Only the lines below from the one containing "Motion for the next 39" to the one containing "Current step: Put" should be repeated, both included and unchanged.

Material provided Block Start

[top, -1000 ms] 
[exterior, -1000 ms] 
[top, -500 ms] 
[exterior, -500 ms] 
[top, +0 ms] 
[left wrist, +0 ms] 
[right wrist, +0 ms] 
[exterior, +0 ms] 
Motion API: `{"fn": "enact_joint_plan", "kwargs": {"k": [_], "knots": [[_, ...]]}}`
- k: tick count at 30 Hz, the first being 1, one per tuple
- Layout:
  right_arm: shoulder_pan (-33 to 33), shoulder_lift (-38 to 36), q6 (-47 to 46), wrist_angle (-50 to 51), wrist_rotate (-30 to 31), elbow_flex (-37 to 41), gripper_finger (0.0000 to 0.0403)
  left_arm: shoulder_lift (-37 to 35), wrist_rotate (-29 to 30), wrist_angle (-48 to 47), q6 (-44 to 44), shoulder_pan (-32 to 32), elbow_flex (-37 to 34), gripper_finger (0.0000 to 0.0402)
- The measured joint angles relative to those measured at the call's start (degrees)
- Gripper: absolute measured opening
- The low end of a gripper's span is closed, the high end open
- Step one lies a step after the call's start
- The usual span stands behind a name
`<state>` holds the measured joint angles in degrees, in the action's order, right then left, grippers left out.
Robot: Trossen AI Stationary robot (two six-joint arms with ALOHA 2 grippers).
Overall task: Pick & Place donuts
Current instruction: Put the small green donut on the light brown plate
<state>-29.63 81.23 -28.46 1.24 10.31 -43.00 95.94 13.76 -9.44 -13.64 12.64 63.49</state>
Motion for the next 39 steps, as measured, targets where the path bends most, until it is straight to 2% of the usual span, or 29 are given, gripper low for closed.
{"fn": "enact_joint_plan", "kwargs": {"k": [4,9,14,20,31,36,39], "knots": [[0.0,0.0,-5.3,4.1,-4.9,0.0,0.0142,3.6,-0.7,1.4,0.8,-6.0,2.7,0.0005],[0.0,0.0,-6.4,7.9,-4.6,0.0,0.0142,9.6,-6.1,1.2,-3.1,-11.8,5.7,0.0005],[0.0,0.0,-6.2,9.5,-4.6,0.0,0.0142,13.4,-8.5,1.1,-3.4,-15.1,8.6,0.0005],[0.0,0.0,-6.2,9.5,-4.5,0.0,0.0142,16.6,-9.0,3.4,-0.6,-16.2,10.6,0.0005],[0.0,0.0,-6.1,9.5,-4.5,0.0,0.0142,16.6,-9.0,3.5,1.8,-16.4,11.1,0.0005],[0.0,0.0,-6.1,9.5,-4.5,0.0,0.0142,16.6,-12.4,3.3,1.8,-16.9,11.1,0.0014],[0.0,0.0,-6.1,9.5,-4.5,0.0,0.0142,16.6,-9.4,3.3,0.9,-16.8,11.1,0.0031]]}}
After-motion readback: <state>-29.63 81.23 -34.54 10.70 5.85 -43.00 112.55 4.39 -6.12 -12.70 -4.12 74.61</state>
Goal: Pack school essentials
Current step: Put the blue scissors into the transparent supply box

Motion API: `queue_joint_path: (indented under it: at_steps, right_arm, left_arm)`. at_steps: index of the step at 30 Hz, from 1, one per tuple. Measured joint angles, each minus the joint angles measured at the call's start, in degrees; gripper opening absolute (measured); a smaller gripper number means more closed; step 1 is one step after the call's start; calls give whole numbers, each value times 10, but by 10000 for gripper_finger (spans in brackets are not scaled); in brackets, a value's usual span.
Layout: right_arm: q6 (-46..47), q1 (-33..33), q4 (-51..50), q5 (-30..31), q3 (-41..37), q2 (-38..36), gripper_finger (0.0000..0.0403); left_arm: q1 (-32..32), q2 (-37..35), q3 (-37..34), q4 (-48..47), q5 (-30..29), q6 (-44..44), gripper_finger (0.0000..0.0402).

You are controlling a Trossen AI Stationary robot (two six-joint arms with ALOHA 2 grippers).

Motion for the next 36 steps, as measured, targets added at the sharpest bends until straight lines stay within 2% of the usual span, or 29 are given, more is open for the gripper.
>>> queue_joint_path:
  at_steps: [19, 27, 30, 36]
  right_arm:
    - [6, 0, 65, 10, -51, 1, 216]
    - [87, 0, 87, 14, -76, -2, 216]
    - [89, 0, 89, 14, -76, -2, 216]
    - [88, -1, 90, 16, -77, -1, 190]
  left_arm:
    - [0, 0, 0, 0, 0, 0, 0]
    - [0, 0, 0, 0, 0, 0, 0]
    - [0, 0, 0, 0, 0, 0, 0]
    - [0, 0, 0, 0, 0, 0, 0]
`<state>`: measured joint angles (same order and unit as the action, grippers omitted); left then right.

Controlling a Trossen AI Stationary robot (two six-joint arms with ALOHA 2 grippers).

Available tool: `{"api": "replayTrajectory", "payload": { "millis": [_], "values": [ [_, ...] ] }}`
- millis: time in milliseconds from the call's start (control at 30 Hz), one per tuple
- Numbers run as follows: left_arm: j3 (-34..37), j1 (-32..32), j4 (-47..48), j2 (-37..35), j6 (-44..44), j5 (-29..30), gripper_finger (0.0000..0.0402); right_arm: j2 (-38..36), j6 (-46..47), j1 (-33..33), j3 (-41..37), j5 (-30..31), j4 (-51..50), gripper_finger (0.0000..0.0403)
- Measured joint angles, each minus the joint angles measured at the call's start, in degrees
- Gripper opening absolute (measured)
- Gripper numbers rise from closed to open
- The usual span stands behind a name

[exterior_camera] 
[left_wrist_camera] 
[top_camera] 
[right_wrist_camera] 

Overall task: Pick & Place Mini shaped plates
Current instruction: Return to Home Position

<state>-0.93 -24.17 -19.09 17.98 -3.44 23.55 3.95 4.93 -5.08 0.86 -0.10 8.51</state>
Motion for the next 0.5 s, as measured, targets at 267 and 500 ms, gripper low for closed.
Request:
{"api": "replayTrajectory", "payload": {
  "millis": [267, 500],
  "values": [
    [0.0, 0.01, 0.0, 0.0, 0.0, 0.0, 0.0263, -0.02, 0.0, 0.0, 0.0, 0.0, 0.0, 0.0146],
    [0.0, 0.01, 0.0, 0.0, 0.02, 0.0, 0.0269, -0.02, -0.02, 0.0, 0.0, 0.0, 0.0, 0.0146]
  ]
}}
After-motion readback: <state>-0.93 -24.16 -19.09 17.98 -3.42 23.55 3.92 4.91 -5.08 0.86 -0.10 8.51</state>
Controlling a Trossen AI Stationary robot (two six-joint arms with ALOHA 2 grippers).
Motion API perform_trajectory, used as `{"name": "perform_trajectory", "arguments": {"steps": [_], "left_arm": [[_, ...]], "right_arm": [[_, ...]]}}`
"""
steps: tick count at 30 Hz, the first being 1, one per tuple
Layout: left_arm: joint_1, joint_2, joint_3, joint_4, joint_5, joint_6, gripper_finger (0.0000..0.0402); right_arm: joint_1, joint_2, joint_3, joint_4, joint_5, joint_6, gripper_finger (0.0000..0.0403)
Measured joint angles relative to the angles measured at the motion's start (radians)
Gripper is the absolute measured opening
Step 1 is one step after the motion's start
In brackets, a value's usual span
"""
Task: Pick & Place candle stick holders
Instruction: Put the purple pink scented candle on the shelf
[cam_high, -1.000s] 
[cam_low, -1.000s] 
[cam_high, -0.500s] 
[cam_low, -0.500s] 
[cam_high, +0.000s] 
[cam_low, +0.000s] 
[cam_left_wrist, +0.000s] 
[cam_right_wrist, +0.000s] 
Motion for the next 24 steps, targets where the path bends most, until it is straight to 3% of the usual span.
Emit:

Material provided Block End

### Task result
Motion for the next 39 steps, as measured, targets where the path bends most, until it is straight to 2% of the usual span, or 29 are given, gripper low for closed.
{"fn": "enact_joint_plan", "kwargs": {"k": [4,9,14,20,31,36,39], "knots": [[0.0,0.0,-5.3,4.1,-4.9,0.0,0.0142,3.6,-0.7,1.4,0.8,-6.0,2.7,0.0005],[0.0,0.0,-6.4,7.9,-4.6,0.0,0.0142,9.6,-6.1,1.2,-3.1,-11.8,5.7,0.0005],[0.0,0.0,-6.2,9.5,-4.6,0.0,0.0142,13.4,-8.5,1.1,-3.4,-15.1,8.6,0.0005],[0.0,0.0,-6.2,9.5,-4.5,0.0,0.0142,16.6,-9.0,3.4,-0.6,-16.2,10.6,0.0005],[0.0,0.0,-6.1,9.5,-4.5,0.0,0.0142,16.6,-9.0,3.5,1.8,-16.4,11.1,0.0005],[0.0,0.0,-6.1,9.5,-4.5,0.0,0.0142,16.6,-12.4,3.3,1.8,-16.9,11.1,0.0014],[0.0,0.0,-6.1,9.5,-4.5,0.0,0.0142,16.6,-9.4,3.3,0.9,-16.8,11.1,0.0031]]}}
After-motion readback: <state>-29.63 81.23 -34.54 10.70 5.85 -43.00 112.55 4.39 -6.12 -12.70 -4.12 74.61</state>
Goal: Pack school essentials
Current step: Put the blue scissors into the transparent supply box

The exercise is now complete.